Why Kenya’s creative sector is suffering, unable to boom
Saturday, July 31st, 2021 00:12 | 2 mins read
Steve Umidha @UmidhaSteve
Kenya’s multi-billion shilling creative industry may fail to meet its growth potential owing to the challenges posed by the regulator’s inability to arrest runaway exploitation of players.
While there have been attempts to address the concerns, Kenya Copyright Board (KECOBO), a State agency tasked to enforce and administer copyright and related rights issues in the sector yesterday admitted to existing failures on its part.
“The management of copyright in Kenya is a mess. Effecting reforms in Kenya is fraught with various difficulties,” the board’s executive director Edward Sigei said in a statement yesterday.
Sigei faulted Collective Management Organisations (CMOs) for reckless expenditure and failure to account for monies collected on behalf of artists, a responsibility that should ironically be undertaken under the board’s supervision.
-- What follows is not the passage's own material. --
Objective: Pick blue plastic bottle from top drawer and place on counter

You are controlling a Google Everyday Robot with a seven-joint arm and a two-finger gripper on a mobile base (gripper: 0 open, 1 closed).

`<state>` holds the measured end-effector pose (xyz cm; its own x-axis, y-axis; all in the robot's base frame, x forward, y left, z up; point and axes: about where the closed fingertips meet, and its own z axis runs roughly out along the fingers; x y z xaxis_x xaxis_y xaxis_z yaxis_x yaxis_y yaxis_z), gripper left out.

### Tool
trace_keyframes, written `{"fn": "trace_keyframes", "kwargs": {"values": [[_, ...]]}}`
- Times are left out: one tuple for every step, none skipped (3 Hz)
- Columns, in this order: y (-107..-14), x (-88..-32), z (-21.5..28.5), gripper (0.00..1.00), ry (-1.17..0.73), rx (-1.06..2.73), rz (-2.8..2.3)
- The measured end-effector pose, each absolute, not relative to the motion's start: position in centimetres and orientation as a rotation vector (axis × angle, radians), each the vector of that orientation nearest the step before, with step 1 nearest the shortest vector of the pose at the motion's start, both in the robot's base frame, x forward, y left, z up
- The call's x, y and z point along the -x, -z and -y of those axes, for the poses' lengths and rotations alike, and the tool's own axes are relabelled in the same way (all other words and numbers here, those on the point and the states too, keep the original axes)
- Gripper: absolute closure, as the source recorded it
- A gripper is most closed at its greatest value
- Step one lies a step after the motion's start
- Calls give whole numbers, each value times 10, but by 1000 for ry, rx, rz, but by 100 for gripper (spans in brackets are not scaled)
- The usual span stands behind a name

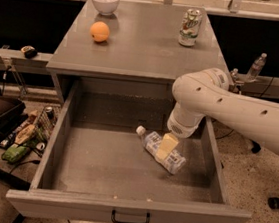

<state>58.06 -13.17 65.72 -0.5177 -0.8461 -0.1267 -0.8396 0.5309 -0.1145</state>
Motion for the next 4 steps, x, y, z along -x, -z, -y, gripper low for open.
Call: {"fn": "trace_keyframes", "kwargs": {"values": [[-656, -575, 127, 0, 117, 1483, -2599], [-648, -573, 123, 0, 150, 1488, -2630], [-640, -573, 114, 0, 144, 1492, -2666], [-632, -573, 102, 19, 92, 1490, -2704]]}}
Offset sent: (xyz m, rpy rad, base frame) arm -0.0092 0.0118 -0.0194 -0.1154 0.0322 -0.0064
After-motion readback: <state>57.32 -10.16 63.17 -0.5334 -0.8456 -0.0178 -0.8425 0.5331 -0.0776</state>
KECOBO is mandated by law to license and oversee all activities of such entities – organisations he believes have been riddled with complaints of harassment of music users “and having multiple collecting entities causing a rise in cost of administering the payment and distribution of royalties.”
United Nations Conference on Trade and Development (UNCTAD) country profile estimates that the creative economy exported goods worth $40.9 million (Sh4.4 billion) and imports of $195 million (Sh21 billion) in 2013, the last year for which data was available.
KECOBO’s other responsibility is the registration of copyrights, licensing of collective management organisation and education on matters of copyright and related rights.
The government believes the industry is now worth more and has the potential to become a key catalyst to the country’s economic growth which has the prospect of doubling its contribution to the gross domestic product (GDP) to 10 per cent by 2020 on a sustained manner.
At the continental level, Africa’s share of the global creative economy is thought to be less than 1 per cent and that the export of creative goods in Africa increased by only 0.6 per cent between 2002 and 2010, according the United Nation (UN) estimates.
UNCTAD reported a 13.9 per cent growth rate of cultural industries in Africa in 2008 with Kenya among markets with growth prospects.
Creative economy is described in terms of cultural assets in which creativity is applied to generate economic growth and development.
It involves economic, cultural and social assets as they interact with technology and intellectual property to produce a vibrant economy. Concerns about lack of up-to-date statistics about the sector’s growth in terms of value has also made it difficult for industries such as media, policy makers and relevant stakeholders to gauge the sector’s real potential growth.
“The creative industry in Kenya lacks cohesiveness, leadership and engagement platforms to champion policy advocacy,” says a report by Business Environment Forum facility conducted in 2016, christened, Creative Economy Business Environment Reform in Kenya.